Er hatte sich keinen Senfberg auf den Pappteller geschaufelt, aber durchaus genug, um im Senf zu schwelgen. Und das tat er denn auch. Voller Vorfreude bettet er die Wurst ins Brötchen, nicht ohne darauf zu achten, noch ein großes Ende hervorlugen zu lassen. Das taucht er jetzt in die scharfe Versuchung. Ach, was heißt hier scharfe Versuchung? Für extra scharf hatte er sich entschieden. Jochen wusste zwar, dass es mittlerweile hundert verschiedene Senfsorten gab, von Honig- über Maronen- bis zum Feigensenf. Das mochte ja alles schön und gut sein. Für ihn aber ging nichts über den ganz normalen extra scharfen Senf. Obwohl, einmal hatte er Bärlauch-Senf probiert. Hatte eigentlich gar nicht so schlecht geschmeckt.
Unverschämt wohl geformte Finger tunken das Objekt der Begierde zart in die ockerfarbene Verheißung. Eine gekonnt leichte Drehbewegung aus dem Handgelenk und das Wurstbraun ist rund herum vollständig überpinselt. Die rechte Hand begibt sich auf den Weg zum Mund. Er kommt ihr auf halbem Weg entgegen. Er, das ist nicht irgendein gewöhnlicher Mund: Das sind zwei leicht geöffnete Lippen, die sich rechts und links in kleinen, niedlichen Grübchen treffen und irgendwann beschlossen haben, immer ein klein wenig zu lächeln. Und als sich nun besagte Lippen vollständig öffnen, um das Würstchen zu empfangen, schließt er die Augen….
"Fräuleinchen, was ist jetzt mit der Wurst? Haben Sie noch Bedarf oder soll ich sie dem Kollegen hinter Ihnen geben?", hörte Paula die Stimme hinter dem Tresen.
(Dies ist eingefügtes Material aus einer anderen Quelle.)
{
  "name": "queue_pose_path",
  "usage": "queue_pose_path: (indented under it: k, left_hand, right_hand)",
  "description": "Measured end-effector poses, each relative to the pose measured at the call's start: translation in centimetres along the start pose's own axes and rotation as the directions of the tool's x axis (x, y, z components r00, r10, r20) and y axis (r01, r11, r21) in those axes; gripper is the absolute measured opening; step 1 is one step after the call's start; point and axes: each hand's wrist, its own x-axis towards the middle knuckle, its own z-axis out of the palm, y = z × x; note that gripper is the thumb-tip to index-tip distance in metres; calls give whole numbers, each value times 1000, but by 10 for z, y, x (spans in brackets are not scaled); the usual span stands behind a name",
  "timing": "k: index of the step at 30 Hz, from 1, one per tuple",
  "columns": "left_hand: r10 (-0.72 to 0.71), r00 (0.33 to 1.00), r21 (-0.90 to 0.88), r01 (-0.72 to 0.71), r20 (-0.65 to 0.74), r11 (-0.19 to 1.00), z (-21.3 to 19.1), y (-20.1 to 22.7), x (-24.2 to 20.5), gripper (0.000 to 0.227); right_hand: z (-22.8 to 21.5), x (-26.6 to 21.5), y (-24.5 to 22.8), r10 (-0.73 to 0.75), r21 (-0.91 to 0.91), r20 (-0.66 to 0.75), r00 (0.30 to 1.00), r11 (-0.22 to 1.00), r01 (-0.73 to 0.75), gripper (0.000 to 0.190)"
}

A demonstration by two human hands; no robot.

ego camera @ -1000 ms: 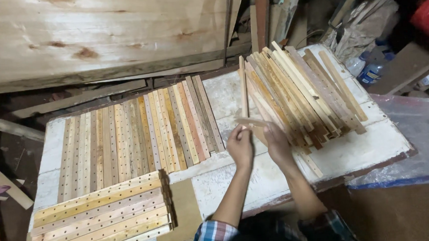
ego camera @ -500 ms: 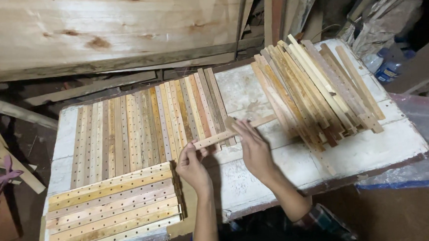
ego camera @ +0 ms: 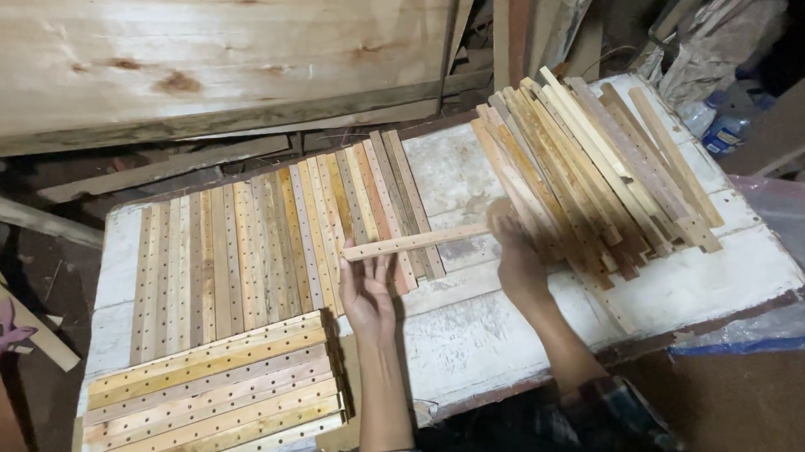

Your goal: Arranging and aligning thin wooden slats side-by-side on a workbench to prepare for assembly.

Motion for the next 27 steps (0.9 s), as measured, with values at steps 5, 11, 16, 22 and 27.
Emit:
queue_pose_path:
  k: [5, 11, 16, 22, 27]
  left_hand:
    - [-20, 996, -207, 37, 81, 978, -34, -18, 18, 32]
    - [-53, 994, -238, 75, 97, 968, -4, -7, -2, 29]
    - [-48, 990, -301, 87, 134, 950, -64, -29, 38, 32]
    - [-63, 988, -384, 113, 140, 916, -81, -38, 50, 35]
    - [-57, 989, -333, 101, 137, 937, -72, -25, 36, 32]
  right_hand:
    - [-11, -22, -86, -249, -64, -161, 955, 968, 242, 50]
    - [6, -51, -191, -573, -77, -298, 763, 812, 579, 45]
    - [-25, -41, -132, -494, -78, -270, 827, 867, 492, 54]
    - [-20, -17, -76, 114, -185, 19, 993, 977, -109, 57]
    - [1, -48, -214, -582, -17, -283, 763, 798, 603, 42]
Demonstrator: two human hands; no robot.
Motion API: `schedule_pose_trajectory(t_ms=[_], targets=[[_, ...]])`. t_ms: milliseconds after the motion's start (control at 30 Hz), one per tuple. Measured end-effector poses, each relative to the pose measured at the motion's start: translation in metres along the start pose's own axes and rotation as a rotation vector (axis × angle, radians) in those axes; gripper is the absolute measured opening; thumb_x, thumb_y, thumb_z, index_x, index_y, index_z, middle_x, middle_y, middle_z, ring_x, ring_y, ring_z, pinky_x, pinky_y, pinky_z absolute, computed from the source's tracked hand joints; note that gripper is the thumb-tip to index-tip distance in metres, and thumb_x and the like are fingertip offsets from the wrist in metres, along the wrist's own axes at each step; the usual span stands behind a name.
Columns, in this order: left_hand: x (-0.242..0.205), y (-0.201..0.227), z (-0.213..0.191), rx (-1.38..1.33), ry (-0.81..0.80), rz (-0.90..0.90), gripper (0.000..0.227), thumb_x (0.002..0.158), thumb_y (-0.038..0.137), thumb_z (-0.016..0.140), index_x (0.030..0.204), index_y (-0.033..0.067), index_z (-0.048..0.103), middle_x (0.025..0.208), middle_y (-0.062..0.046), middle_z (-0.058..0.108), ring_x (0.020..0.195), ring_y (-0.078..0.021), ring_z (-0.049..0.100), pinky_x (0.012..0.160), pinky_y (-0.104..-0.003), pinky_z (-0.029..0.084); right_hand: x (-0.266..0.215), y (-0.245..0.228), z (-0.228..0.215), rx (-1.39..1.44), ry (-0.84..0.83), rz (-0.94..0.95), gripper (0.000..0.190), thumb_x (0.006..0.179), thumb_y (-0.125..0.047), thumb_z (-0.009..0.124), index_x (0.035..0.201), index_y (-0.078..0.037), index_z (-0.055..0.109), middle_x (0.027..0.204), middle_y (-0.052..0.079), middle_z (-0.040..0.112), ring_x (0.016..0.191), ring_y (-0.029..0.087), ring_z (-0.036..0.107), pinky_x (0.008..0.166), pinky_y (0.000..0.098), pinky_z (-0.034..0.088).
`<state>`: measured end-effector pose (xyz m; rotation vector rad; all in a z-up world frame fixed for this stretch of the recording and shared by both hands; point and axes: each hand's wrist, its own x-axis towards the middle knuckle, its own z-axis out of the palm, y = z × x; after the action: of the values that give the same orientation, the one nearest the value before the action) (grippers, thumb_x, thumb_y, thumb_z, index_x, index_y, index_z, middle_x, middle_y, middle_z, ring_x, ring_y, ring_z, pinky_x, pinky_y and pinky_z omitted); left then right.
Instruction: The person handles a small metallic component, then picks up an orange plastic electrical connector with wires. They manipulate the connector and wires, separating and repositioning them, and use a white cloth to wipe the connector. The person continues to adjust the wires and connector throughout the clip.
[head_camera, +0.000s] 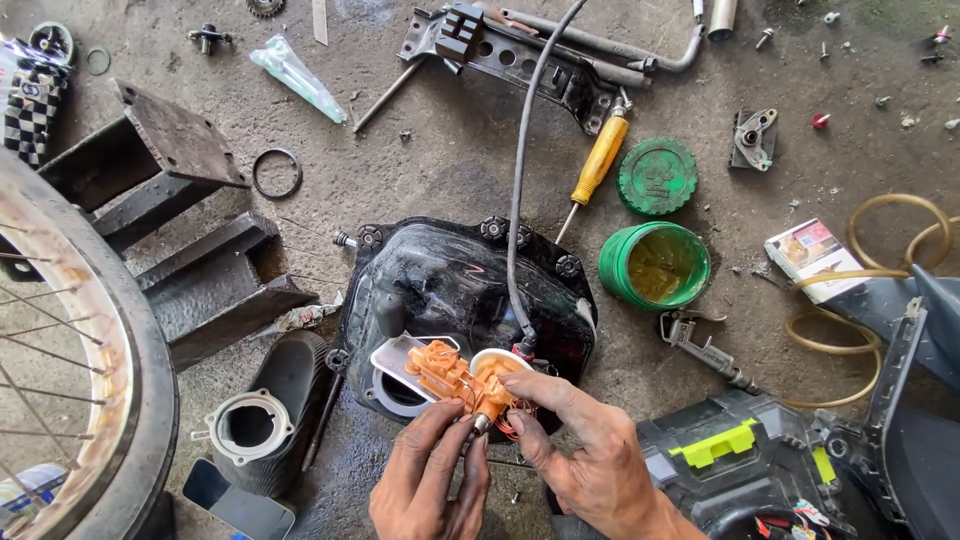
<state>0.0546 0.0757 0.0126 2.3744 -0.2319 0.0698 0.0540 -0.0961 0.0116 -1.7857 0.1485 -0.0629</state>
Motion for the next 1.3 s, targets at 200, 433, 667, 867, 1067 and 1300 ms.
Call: schedule_pose_trajectory(t_ms=[200,433,667,867,1067,1300], targets=[[0.0011,0.0008,0.0005,-0.002,-0.003,0.003,0.029,0.071,0.005,0.082,0.100,0.0068,0.079,0.111,-0.009,0.076,0.102,-0.0219,0.078,0.091,-0.035,0.065,0.0010,-0.0006,-0.0006,-0.008,-0.001,-0.006,0.032,0.083,-0.006,0.074,0.114,-0.001,0.071,0.111,0.010,0.080,0.089,0.017,0.081,0.077,0.0258,0.067],[0.0058,0.0037,-0.0013,0.017,-0.018,0.032,0.027,0.072,0.005,0.082,0.099,0.0067,0.079,0.110,-0.008,0.076,0.102,-0.0213,0.077,0.089,-0.033,0.065,0.0005,0.0004,-0.0018,-0.010,-0.012,0.007,0.033,0.082,-0.007,0.075,0.114,-0.001,0.071,0.113,0.010,0.080,0.090,0.017,0.081,0.078,0.0263,0.067],[0.0044,0.0031,0.0000,0.040,-0.021,0.040,0.024,0.073,0.007,0.083,0.096,0.0066,0.079,0.108,-0.008,0.077,0.102,-0.0219,0.077,0.090,-0.035,0.065,-0.0001,0.0009,-0.0012,-0.012,0.010,-0.001,0.032,0.082,-0.007,0.075,0.114,-0.002,0.071,0.112,0.009,0.081,0.091,0.017,0.082,0.079,0.0263,0.067],[0.0062,0.0034,0.0011,0.052,-0.007,0.072,0.024,0.073,0.006,0.082,0.097,0.0073,0.079,0.108,-0.007,0.076,0.100,-0.0208,0.077,0.088,-0.033,0.064,0.0003,0.0011,-0.0020,-0.004,0.003,0.001,0.032,0.082,-0.006,0.075,0.114,-0.003,0.071,0.109,0.007,0.081,0.087,0.015,0.081,0.077,0.0243,0.066],[0.0068,0.0017,0.0017,0.027,-0.033,0.033,0.022,0.073,0.009,0.083,0.095,0.0081,0.080,0.108,-0.006,0.077,0.101,-0.0194,0.077,0.091,-0.033,0.064,0.0007,0.0035,-0.0019,0.016,0.009,0.001,0.032,0.082,-0.008,0.077,0.114,-0.004,0.071,0.107,0.007,0.082,0.085,0.015,0.082,0.075,0.0245,0.069],[0.0002,-0.0053,0.0074,-0.017,-0.021,-0.001,0.024,0.073,0.007,0.083,0.097,0.0088,0.080,0.108,-0.006,0.078,0.106,-0.0209,0.076,0.094,-0.034,0.064,-0.0001,0.0061,-0.0027,0.022,0.009,0.016,0.035,0.081,-0.005,0.077,0.115,-0.004,0.071,0.108,0.008,0.082,0.086,0.015,0.083,0.075,0.0238,0.069]])
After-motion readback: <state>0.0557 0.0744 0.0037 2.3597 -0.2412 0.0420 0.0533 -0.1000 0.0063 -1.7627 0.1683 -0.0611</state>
Manni traute seinen Augen nicht. Unsere kleine graue Maus. Wie hatte sie sich gemausert: Richtig sexy sah sie aus. Neuerdings trug Paula farbenprächtige Röcke, die ihre Hüften schwungvoll umflossen. Die Oberteile verheimlichten nicht länger die Form ihrer Brüste, und die Füße stolzierten jetzt nackt-frech in schicken Pumps.
Paula war Manni direkt dankbar für sein Gefresse. Hatte er ihr doch so ungewollt das Auswahlkriterium für die große Liebe geliefert.